Retype all of the lines below with no changes.

::: GIVEN MATERIAL

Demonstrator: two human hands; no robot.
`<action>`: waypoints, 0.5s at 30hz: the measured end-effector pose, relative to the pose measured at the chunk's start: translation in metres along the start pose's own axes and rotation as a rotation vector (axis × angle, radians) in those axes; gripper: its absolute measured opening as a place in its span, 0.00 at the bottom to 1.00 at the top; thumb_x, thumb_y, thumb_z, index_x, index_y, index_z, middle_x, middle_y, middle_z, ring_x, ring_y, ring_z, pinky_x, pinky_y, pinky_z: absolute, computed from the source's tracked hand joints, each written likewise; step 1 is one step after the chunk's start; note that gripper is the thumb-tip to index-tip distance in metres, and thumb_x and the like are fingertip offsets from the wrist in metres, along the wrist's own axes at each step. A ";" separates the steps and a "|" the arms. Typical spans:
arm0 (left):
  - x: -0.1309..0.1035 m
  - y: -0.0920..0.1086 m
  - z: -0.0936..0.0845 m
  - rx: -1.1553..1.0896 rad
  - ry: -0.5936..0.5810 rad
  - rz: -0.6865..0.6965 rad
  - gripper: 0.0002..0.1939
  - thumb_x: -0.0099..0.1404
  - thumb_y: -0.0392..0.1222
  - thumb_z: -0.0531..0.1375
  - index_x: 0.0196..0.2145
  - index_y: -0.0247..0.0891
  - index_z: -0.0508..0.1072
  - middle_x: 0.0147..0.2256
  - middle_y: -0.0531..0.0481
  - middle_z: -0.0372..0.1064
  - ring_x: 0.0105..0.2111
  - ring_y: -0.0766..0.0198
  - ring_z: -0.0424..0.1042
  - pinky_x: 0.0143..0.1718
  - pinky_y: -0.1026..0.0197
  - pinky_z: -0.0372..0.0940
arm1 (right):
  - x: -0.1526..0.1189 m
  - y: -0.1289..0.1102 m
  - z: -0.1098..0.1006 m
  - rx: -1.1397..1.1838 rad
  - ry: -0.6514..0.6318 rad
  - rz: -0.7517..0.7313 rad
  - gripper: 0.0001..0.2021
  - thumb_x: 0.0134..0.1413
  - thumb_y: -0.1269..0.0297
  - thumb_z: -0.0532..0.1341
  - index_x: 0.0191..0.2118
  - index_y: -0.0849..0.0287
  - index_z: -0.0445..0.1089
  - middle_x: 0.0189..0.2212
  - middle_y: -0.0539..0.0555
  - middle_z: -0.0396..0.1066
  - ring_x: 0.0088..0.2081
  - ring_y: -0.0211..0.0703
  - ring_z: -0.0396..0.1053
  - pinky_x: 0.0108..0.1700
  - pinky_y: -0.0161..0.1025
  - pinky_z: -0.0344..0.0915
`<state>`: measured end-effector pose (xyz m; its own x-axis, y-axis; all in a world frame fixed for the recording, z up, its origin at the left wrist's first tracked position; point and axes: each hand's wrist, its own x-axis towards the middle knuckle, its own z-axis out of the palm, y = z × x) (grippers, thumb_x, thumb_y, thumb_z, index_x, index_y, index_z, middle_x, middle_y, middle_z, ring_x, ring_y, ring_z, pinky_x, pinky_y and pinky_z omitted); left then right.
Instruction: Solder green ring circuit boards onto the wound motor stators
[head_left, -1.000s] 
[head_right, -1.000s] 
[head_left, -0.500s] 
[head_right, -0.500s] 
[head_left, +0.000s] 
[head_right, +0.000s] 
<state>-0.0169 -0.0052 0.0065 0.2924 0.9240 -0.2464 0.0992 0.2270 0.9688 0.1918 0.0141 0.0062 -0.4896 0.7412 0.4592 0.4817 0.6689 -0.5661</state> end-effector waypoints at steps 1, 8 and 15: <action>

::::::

• **OUTPUT FOR THIS TASK**
Demonstrator: two human hands; no robot.
`<action>`: waypoints, 0.5s at 30hz: the measured end-effector pose, relative to the pose measured at the chunk's start: translation in metres along the start pose's own axes and rotation as a rotation vector (axis × angle, radians) in those axes; gripper: its absolute measured opening as a place in its span, 0.00 at the bottom to 1.00 at the top; thumb_x, thumb_y, thumb_z, index_x, index_y, index_z, middle_x, middle_y, middle_z, ring_x, ring_y, ring_z, pinky_x, pinky_y, pinky_z: absolute, computed from the source's tracked hand joints, each written likewise; step 1 is one step after the chunk's start; note that gripper is the thumb-tip to index-tip distance in metres, and thumb_x and the like are fingertip offsets from the wrist in metres, along the wrist's own axes at each step. A ";" separates the steps and a "|" the arms. Typical spans:
arm0 (left):
  - x: -0.1309..0.1035 m
  - y: -0.0920..0.1086 m
  - z: -0.0936..0.0845 m
  - rx: -1.1553..1.0896 rad
  - ry: -0.5936..0.5810 rad
  - rz: -0.6865..0.6965 rad
  - gripper: 0.0002..0.1939
  - thumb_x: -0.0099..0.1404
  - thumb_y: -0.0392..0.1222
  - thumb_z: -0.0531..0.1375
  - index_x: 0.0196..0.2145
  - index_y: -0.0247..0.0891
  - index_z: -0.0508..0.1072
  - middle_x: 0.0147..0.2256
  - middle_y: -0.0531..0.0481
  - middle_z: -0.0372..0.1064
  - ring_x: 0.0105..0.2111
  - ring_y: -0.0766..0.0198
  - ring_z: -0.0424..0.1042
  - pinky_x: 0.0143..0.1718
  - pinky_y: -0.1026..0.0197
  - pinky_z: -0.0372..0.0940
arm1 (right):
  - x: -0.1526..0.1189 m
  - y: -0.1289..0.1102 m
  - z: -0.1098..0.1006 m
  - rx: -1.1397..1.1838 rad
  - ry: -0.6514..0.6318 rad
  - rz: -0.7517..0.7313 rad
  - gripper: 0.0001..0.2021
  - thumb_x: 0.0134..0.1413
  - thumb_y: -0.1269..0.0297
  - thumb_z: -0.0532..0.1341
  - index_x: 0.0191..0.2118
  - index_y: -0.0849..0.0287
  - index_z: -0.0445..0.1089
  - middle_x: 0.0189..0.2212
  - middle_y: -0.0539..0.0555
  - middle_z: -0.0396..0.1066
  - ring_x: 0.0088..0.2081
  - ring_y: -0.0211..0.0703
  - ring_z: -0.0396..0.1053
  - pinky_x: 0.0108..0.1700
  - pinky_y: -0.0161..0.1025
  - pinky_z: -0.0344..0.0915
`<state>`: measured end-effector pose (xyz m; its own x-axis, y-axis; all in a world frame fixed for the recording, z up, its origin at the left wrist's first tracked position; point and axes: each hand's wrist, its own x-axis towards the middle knuckle, its own z-axis out of the palm, y = z × x) (grippers, thumb_x, thumb_y, thumb_z, index_x, index_y, index_z, middle_x, middle_y, middle_z, ring_x, ring_y, ring_z, pinky_x, pinky_y and pinky_z omitted); left then right.
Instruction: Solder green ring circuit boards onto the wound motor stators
[head_left, -1.000s] 
[head_right, -1.000s] 
[head_left, -0.500s] 
[head_right, -0.500s] 
[head_left, +0.000s] 
[head_right, +0.000s] 
<state>-0.0169 -0.0052 0.0065 0.2924 0.9240 -0.2464 0.0992 0.2270 0.9688 0.1918 0.0141 0.0062 -0.4896 0.7412 0.4592 0.4817 0.6689 -0.5661</state> end-effector waypoints at steps 1, 8 and 15: <action>

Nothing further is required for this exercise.